A blasting apparatus for performing a blasting process by jetting a mixed projection material and compressed air supplied from a supply hose to a workpiece placed in a blasting chamber,
The separable therefrom provided to the workpiece, it is open to the first and second fixing portions through hole to form the both end portions of the cylindrical casing that penetrates along the central axis of the tubular casing cage, a direct drive motor having a rotary drive unit that rotates along the opening edge of the through hole of the first fixing portion,
A projection material passage connected to the rotation drive unit of the direct drive motor and formed in a mixed state for the projection material and the compressed air formed along the long axis of the insertion portion inserted into the through hole; A nozzle that protrudes from one fixed portion and is connected to one end side of the projection material passage by inserting a rear end side of a long first nozzle in which a jet port for ejecting the projection material and compressed air is formed on a side surface of the tip portion A nozzle holder provided with an insertion part and a connection tool mounting part that protrudes from the second fixing part and is connected to the supply hose on the other end side of the projection material passage;
A seal socket that is extrapolated to the connection tool mounting portion so as to rotate together with the nozzle holder and covers a connection portion with the connection tool;
The nozzle insertion portion is rotatably inserted into an opening of a lid attached to the first fixing portion so as to cover the first fixing portion including the rotation driving portion of the direct drive motor; and together with the first seal member is inserted into the gap between the opening and the nozzle insert of the lid, that the second sheet seal member is inserted into a gap between the connecting device and the sealing socket Blasting device featuring.
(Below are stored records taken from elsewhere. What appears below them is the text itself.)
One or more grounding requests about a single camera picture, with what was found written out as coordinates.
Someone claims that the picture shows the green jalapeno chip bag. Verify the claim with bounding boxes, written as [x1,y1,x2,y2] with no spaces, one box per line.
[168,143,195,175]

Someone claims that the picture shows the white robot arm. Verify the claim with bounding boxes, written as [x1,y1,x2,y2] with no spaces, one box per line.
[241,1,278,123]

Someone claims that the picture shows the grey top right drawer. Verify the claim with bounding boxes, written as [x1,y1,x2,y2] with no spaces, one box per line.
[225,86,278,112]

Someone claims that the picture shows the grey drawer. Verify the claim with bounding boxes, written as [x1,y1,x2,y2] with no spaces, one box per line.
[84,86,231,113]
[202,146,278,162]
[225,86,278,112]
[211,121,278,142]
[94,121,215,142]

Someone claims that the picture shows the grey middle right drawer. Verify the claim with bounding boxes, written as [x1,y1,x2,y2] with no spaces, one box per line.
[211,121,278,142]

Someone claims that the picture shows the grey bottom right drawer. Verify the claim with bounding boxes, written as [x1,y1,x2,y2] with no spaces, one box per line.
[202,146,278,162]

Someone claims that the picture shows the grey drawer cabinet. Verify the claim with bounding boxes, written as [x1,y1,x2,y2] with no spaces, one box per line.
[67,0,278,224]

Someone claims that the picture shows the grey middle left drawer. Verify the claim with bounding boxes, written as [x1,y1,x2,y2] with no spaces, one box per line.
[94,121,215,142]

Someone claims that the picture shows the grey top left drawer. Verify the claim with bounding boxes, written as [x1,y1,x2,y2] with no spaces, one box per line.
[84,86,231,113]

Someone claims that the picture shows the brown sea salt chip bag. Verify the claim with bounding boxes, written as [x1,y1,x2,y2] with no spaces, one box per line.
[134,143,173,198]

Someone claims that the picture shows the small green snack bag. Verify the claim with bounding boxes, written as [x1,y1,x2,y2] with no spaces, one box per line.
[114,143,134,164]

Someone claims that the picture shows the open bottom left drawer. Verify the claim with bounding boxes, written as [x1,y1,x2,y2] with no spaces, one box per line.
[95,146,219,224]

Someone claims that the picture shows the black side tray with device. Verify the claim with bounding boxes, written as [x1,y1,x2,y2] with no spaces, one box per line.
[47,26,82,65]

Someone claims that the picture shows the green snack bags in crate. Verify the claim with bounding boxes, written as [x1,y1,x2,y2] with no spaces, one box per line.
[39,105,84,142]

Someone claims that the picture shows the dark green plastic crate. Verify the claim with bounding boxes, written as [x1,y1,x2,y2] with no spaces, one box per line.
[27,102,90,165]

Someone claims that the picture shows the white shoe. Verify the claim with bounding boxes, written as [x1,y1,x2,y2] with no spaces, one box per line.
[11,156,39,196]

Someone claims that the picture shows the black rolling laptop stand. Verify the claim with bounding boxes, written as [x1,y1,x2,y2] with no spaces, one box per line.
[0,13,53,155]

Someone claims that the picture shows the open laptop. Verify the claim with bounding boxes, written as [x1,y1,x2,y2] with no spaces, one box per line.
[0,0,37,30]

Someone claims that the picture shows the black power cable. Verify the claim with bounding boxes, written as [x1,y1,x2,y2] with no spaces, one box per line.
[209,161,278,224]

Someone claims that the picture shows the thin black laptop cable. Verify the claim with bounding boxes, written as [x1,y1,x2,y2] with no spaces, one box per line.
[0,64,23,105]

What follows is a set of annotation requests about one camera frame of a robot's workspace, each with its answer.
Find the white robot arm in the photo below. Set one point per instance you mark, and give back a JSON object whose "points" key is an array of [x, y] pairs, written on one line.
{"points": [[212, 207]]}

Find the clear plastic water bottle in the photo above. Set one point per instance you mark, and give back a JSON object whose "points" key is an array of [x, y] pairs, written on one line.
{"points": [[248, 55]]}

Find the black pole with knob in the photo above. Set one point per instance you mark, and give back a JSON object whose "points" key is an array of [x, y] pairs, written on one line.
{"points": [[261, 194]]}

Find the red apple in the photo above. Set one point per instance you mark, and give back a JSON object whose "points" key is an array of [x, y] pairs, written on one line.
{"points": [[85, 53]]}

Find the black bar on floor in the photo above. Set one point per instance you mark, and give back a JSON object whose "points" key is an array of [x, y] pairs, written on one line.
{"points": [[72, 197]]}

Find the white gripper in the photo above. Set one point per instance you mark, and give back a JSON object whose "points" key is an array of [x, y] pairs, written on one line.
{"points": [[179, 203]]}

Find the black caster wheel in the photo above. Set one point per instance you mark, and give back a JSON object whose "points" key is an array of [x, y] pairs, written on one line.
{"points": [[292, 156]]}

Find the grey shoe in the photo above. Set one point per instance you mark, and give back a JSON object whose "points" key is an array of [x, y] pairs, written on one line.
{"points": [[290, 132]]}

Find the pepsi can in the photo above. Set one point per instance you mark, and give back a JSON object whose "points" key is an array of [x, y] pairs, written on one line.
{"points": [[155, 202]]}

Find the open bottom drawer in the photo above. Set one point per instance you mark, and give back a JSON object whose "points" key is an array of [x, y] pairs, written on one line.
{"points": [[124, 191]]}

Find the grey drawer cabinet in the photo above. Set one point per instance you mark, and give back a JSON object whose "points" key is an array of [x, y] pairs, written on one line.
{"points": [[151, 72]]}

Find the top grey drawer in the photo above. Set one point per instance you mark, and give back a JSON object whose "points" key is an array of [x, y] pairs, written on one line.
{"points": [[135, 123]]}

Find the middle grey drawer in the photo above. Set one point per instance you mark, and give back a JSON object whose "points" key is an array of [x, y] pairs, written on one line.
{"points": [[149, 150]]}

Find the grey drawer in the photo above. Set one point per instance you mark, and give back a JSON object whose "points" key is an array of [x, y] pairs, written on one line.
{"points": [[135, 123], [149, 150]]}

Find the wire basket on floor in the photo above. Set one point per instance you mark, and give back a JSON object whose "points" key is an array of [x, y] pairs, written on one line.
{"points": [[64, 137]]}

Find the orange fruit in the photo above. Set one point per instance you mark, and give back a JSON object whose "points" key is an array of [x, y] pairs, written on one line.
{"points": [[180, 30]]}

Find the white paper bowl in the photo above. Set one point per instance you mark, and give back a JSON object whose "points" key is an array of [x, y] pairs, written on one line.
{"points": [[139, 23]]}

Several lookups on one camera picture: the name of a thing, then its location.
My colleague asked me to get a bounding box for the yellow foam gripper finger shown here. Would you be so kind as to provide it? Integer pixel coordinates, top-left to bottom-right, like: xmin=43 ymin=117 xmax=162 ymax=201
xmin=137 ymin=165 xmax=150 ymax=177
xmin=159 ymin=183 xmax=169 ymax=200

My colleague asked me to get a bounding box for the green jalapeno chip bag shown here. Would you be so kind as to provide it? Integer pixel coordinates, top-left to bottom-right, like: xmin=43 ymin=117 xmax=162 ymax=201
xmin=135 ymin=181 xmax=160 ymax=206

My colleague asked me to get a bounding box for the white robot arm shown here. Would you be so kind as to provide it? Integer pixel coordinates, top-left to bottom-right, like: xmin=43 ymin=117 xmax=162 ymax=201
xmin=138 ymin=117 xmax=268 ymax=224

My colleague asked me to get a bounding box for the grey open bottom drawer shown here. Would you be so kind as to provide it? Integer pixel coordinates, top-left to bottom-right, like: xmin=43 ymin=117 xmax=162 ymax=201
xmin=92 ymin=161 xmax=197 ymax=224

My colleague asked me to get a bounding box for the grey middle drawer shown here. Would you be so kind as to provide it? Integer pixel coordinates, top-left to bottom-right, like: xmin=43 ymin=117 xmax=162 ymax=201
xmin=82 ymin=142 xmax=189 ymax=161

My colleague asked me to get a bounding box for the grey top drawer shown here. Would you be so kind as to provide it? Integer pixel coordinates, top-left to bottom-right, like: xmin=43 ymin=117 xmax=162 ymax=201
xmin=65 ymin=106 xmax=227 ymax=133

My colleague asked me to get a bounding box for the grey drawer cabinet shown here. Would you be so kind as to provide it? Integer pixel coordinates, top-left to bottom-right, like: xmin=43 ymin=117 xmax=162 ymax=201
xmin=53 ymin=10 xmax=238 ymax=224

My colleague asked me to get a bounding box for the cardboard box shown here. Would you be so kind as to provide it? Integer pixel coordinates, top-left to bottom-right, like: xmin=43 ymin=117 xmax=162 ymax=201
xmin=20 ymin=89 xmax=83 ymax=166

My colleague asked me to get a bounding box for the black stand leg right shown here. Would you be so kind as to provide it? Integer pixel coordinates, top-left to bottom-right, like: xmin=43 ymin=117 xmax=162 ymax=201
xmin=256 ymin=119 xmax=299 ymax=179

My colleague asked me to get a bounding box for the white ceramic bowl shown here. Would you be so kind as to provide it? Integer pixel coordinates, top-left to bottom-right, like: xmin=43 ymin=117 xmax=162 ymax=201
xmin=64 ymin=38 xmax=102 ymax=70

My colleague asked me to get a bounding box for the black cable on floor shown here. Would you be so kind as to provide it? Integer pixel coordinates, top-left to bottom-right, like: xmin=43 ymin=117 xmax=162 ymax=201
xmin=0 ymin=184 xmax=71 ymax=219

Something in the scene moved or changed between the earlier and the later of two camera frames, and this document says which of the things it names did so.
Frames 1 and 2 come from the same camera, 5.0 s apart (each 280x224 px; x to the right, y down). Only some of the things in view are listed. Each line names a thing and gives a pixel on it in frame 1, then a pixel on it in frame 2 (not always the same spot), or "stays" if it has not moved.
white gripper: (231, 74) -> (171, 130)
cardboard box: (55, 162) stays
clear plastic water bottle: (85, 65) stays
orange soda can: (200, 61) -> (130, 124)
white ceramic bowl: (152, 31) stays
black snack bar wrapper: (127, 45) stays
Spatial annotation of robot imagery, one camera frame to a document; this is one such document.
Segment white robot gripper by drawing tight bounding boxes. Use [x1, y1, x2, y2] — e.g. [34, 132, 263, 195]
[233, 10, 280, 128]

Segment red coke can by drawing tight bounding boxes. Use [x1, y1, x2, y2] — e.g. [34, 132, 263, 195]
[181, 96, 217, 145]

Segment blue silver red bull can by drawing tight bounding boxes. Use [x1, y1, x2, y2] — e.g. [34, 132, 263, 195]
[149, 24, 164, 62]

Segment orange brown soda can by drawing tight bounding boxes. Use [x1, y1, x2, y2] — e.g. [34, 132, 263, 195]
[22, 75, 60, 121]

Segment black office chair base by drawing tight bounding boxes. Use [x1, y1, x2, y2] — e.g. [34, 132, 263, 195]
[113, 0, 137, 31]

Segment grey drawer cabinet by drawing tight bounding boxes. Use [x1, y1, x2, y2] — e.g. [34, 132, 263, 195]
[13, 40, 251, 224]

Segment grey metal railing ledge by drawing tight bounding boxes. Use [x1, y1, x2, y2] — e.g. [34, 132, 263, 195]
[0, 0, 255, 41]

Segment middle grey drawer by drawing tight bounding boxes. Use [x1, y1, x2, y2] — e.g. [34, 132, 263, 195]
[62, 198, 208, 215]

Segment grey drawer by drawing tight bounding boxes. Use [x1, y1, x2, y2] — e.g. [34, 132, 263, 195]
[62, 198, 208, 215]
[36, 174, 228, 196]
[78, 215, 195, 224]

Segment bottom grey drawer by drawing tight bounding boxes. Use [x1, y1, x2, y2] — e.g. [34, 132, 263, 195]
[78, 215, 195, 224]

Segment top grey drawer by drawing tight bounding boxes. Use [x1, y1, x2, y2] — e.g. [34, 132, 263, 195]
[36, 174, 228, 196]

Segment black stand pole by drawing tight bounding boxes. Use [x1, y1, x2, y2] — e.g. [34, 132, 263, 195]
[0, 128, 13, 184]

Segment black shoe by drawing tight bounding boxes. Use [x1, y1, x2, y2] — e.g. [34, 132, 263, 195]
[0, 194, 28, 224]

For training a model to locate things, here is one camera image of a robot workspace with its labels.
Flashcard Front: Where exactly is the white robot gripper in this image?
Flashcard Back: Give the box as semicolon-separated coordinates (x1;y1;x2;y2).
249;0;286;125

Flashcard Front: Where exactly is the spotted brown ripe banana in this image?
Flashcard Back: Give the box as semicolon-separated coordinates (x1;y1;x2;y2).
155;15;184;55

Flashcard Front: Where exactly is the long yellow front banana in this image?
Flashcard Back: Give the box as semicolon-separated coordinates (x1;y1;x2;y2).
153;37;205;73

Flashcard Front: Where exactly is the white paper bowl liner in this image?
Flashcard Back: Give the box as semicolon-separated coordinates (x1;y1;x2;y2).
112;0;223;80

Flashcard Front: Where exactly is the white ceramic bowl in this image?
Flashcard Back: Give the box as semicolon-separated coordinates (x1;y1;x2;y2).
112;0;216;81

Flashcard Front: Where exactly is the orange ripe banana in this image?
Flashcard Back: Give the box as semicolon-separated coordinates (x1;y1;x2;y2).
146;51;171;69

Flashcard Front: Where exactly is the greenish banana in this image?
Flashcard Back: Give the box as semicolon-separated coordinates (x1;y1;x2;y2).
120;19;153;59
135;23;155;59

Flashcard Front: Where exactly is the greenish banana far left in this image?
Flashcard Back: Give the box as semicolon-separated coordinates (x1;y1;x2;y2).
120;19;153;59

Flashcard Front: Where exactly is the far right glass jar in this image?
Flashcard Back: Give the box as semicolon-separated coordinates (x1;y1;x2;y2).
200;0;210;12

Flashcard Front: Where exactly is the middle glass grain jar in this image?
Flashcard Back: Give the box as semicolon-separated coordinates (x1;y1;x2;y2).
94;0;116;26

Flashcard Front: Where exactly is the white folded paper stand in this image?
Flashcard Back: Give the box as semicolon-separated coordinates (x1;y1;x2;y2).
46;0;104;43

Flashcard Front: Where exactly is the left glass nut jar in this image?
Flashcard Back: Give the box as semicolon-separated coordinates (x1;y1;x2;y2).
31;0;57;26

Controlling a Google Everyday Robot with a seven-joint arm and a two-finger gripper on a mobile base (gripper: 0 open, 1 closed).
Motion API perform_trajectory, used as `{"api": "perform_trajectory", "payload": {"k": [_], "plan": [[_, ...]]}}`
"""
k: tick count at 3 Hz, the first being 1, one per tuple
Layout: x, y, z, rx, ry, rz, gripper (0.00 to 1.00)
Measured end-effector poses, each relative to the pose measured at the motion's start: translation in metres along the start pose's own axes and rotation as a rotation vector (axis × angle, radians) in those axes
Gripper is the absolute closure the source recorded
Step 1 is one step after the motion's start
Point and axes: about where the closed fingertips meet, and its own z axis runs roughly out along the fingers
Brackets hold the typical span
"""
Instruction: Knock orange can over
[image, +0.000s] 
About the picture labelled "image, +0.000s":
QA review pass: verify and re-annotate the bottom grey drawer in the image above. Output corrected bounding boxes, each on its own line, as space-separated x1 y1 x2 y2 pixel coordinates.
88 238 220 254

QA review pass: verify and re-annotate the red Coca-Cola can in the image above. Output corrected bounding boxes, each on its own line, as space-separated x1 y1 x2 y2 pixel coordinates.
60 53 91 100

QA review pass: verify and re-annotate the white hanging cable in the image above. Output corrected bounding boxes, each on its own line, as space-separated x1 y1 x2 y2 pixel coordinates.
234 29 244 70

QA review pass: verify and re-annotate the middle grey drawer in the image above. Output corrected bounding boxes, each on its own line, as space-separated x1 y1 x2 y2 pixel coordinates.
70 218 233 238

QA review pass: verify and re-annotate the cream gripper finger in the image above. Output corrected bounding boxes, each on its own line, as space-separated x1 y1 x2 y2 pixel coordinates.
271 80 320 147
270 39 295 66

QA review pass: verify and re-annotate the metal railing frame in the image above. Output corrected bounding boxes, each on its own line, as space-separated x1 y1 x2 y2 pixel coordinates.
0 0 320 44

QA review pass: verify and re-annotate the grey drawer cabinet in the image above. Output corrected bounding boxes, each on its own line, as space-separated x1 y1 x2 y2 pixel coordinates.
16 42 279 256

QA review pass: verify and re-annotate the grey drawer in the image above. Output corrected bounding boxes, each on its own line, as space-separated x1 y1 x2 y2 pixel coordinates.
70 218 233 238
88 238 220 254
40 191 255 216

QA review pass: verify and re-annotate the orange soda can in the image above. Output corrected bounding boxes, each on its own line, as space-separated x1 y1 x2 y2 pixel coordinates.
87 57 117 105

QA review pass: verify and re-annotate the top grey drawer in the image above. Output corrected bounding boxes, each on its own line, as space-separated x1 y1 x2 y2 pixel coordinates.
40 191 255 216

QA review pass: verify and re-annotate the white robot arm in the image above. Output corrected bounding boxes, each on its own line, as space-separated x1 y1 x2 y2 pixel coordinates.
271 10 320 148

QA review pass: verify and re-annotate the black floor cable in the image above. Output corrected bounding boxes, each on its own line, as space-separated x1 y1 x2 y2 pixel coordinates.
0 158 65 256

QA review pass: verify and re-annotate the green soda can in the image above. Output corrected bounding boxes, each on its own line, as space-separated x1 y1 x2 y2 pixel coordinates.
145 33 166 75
A hollow part is connected to a hook-like part fixed to the fixing base fixed to the second fixing part of the direct drive motor via a predetermined space, and a passage passing through the hook-like part. As described above, a hose joint composed of a cylindrical portion protruding from each of both surfaces of the bowl-shaped portion ,
One end portion of the tubular portion is inserted into the connector mounting portion of the nozzle holder, and the supply hose is inserted into the other tubular portion ,
2. The second seal member is inserted in a gap between one outer peripheral surface of the tubular portion of the hose joint and an inner wall surface of a portion of the seal socket extending so as to cover the outer peripheral surface. The blasting device described.   The blasting device according to claim 2, wherein the hook-shaped portion of the hose joint is supported by a support body standing on a fixed base attached to the second fixed portion of the direct drive motor. The blast according to any one of claims 1 to 3, wherein a third seal member is inserted into a recessed groove provided around an outer peripheral surface of an insertion portion of a nozzle holder inserted into a through hole of the direct drive motor. apparatus.   A flange provided around the outer peripheral surface of the nozzle insertion portion of the nozzle holder is connected to a rotation base mounted on the rotation drive portion of the direct drive motor, and is provided between the rotation base and the lid. The blasting device according to claim 1, wherein a space is formed in the blasting device. The blasting device according to claim 5, wherein the direct drive motor is mounted on one end side of a bracket, and a fourth seal member is inserted in a gap between the bracket and the rotating base .   The blast device according to any one of claims 1 to 6, wherein the direct drive motor is mounted on an arm of an articulated robot disposed in the blast chamber. Wherein the direct drive motor at one end of the bracket mounted on the articulated robot arm is mounted, and the other end of the bracket, the second nozzle elongated spout is opened is attached to the distal end The blasting device according to claim 7, wherein the projection material and compressed air are ejected from the ejection port in the extending direction of the second nozzle.